Work order: When the line with "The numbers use" appears below, start repeating lines exactly, and keep going through the line with "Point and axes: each"; add nothing outside that span.
=== Data below ===
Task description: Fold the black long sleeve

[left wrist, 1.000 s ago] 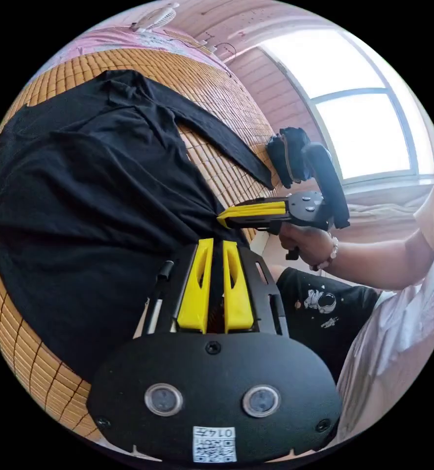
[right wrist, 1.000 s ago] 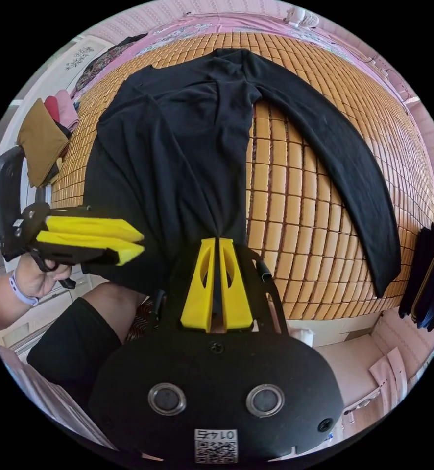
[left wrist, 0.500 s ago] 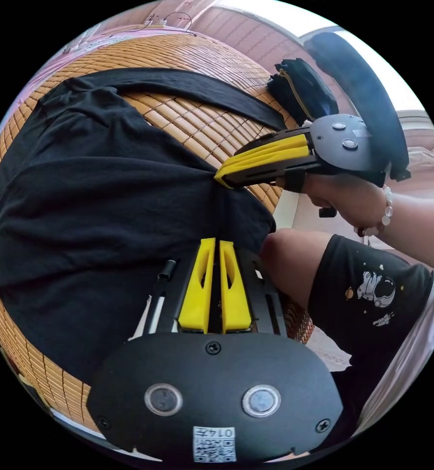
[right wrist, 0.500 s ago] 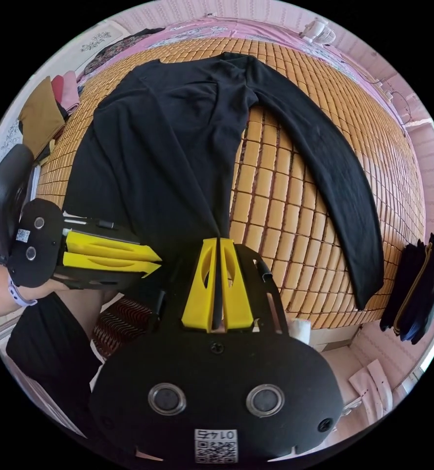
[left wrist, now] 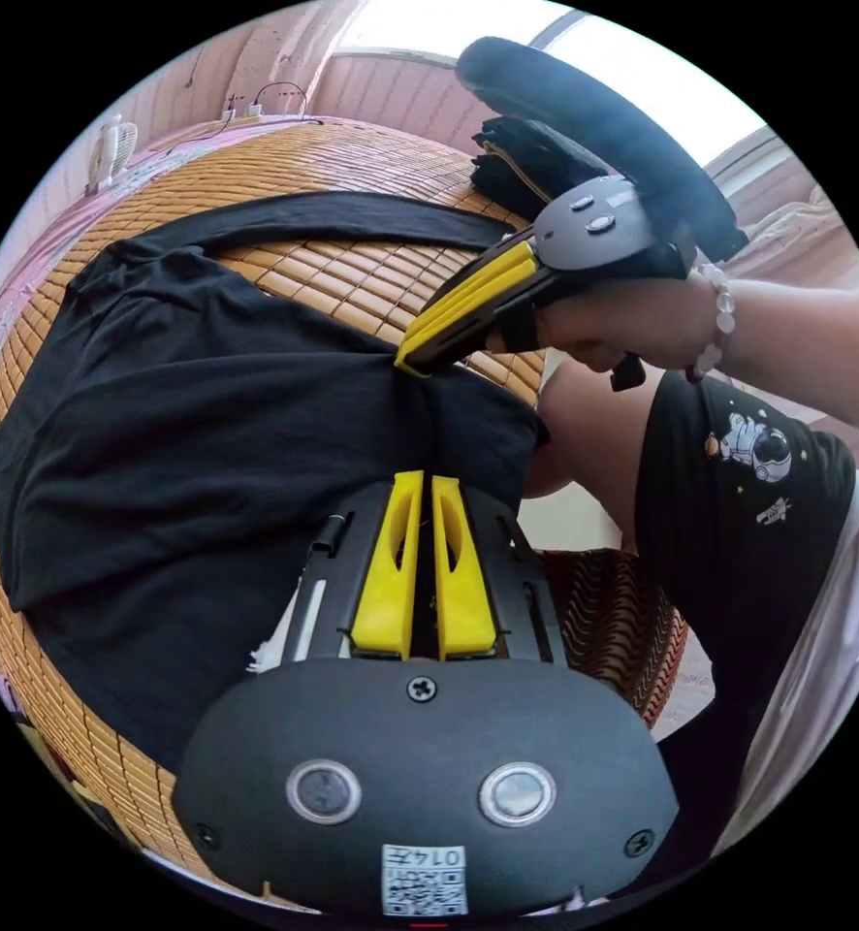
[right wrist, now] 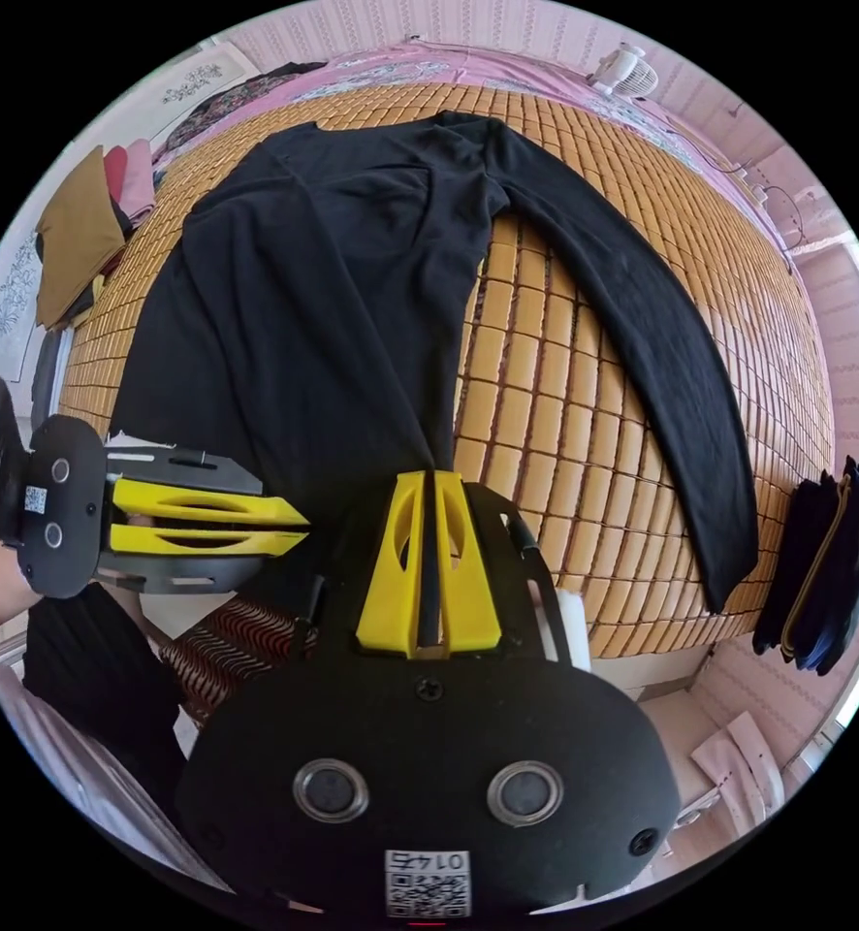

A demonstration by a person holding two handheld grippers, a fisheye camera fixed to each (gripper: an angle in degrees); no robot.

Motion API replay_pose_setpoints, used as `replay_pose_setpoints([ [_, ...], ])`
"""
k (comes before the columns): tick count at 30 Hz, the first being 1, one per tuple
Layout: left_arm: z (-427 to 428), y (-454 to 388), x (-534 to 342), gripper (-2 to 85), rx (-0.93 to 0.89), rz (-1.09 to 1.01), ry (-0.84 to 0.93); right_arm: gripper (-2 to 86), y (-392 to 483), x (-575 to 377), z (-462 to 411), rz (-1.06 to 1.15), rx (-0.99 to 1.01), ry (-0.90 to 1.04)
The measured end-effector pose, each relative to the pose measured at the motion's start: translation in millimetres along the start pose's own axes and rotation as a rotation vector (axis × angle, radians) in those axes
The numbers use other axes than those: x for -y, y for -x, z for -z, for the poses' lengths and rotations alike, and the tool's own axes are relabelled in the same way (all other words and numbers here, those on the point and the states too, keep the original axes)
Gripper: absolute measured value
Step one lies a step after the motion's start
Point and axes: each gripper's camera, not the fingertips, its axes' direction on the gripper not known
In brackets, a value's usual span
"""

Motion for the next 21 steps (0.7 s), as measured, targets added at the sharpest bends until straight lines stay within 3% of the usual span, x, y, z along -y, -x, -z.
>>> replay_pose_setpoints([
  [10, -17, -34, -16, -0.6, 0.101, -0.053, -0.134, 0.2, -35, -41, -6, 0.021, 0.022, -0.123],
  [16, -12, -42, -27, 1.2, 0.029, 0.077, -0.204, 2.7, -60, -78, -9, -0.052, 0.044, -0.271],
  [19, 11, -59, -42, 4.3, 0.017, 0.124, -0.294, 7.3, -92, -100, -6, -0.098, 0.167, -0.331],
  [21, 23, -69, -48, 4.7, 0.048, 0.132, -0.298, 7.7, -136, -128, 8, -0.223, 0.264, -0.506],
])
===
The completed task:
The numbers use other axes than those: x for -y, y for -x, z for -z, for the poses' lengths and rotations alike, and the tool's own axes are relabelled in the same way (all other words and numbers here, those on the point and the states too, keep the original axes)
Gripper: absolute measured value
Step one lies a step after the motion's start
Point and axes: each gripper's camera, not the fingertips, its axes' direction on the gripper not known

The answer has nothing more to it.